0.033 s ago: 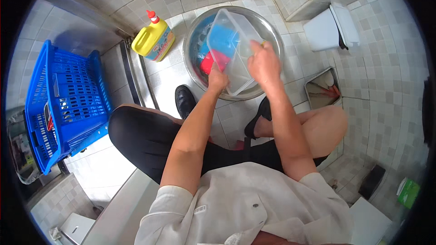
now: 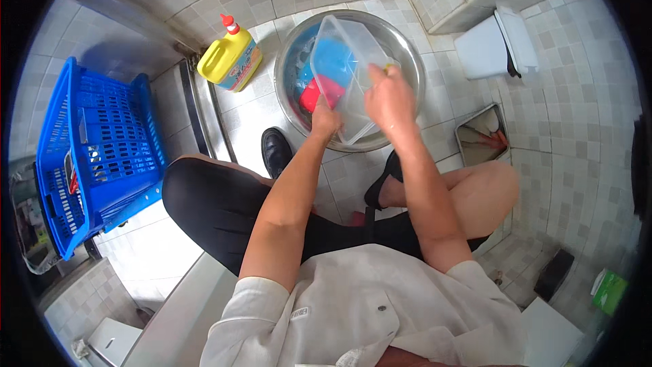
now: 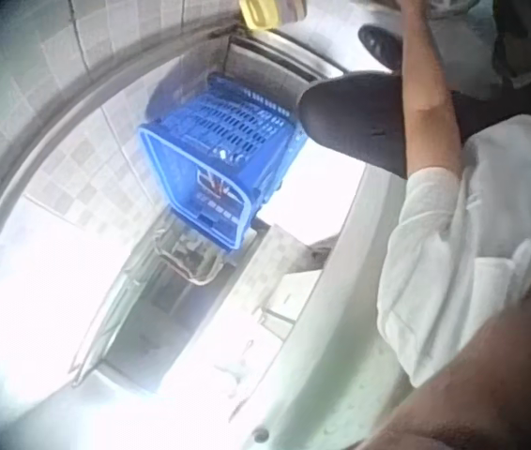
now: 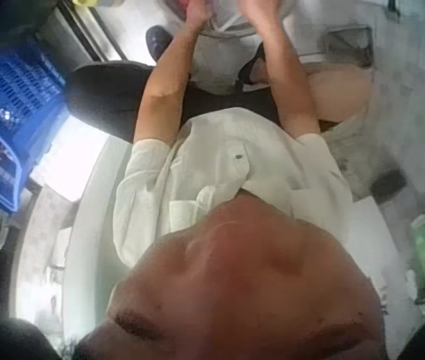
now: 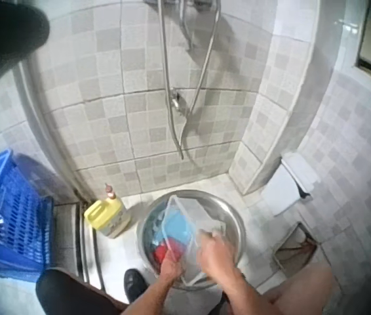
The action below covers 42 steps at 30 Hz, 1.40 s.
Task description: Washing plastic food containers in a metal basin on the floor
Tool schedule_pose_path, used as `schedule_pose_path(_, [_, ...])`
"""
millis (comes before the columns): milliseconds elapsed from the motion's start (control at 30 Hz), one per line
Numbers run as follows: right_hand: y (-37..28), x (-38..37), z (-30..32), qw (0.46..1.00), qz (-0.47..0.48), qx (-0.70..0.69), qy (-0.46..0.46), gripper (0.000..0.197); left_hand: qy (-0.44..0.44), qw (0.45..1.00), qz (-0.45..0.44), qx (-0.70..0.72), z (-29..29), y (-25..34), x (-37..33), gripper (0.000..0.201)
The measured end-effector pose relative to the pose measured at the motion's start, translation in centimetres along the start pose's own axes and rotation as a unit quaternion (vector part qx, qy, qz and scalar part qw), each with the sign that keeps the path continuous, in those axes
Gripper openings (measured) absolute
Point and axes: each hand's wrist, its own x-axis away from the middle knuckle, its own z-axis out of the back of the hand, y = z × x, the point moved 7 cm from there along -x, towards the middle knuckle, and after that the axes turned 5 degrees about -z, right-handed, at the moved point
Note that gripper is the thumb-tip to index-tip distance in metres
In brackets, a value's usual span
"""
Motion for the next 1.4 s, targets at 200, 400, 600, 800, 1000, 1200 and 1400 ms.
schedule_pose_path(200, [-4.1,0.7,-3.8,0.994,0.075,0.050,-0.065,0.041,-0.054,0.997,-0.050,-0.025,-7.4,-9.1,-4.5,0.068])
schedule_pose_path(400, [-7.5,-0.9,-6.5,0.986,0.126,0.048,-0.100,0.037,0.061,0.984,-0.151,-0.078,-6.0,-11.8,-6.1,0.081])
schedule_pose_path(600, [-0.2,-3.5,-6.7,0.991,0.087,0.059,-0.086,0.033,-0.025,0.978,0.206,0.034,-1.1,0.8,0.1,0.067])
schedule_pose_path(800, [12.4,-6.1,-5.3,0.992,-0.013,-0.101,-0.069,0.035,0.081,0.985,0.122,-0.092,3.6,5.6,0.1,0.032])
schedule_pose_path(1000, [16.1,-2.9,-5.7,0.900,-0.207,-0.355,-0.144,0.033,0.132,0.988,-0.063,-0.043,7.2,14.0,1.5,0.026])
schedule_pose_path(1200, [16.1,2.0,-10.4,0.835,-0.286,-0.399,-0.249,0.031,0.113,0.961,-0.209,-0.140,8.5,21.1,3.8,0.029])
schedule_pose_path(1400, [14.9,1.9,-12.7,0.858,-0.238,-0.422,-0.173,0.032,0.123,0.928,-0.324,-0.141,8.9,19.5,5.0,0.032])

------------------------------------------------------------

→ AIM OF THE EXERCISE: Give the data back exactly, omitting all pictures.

→ FINISHED EXERCISE:
0.033 s ago: 
now: 
now: 
now: 
now: 
The action below covers 42 steps at 30 Hz, 1.40 s.
Task description: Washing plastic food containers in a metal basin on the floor
Tool schedule_pose_path, used as `schedule_pose_path(_, [_, ...])`
"""
millis (comes before the columns): milliseconds elapsed from the motion's start (control at 30 Hz), one per line
Numbers run as follows: right_hand: y (-37..28), x (-38..37), z (-30..32), qw (0.46..1.00), qz (-0.47..0.48), qx (-0.70..0.69), qy (-0.46..0.46), gripper (0.000..0.197); left_hand: qy (-0.44..0.44), qw (0.45..1.00), qz (-0.45..0.44), qx (-0.70..0.72), z (-29..29), y (-25..34), x (-37..33), gripper (0.000..0.201)
The measured end-effector pose relative to the pose measured at the motion's start, translation in centimetres along the start pose's own axes and rotation as a unit quaternion (vector part qx, qy, qz and scalar part qw), each with the sign that keeps the path continuous, in those axes
Gripper openings (measured) absolute
Point and axes: each hand's wrist, its own x-axis away from the middle knuckle, its own z-axis out of the back of the hand, y = z × x, the point moved 7 cm from there along -x, towards the middle knuckle, and after that the axes turned 5 degrees about -z, right-handed, at the moved point
Note that gripper is the thumb-tip to index-tip distance in metres
In brackets, a value's usual span
"""
Motion for the next 1.4 s, targets at 200, 400, 600, 800, 1000, 1200 and 1400 ms.
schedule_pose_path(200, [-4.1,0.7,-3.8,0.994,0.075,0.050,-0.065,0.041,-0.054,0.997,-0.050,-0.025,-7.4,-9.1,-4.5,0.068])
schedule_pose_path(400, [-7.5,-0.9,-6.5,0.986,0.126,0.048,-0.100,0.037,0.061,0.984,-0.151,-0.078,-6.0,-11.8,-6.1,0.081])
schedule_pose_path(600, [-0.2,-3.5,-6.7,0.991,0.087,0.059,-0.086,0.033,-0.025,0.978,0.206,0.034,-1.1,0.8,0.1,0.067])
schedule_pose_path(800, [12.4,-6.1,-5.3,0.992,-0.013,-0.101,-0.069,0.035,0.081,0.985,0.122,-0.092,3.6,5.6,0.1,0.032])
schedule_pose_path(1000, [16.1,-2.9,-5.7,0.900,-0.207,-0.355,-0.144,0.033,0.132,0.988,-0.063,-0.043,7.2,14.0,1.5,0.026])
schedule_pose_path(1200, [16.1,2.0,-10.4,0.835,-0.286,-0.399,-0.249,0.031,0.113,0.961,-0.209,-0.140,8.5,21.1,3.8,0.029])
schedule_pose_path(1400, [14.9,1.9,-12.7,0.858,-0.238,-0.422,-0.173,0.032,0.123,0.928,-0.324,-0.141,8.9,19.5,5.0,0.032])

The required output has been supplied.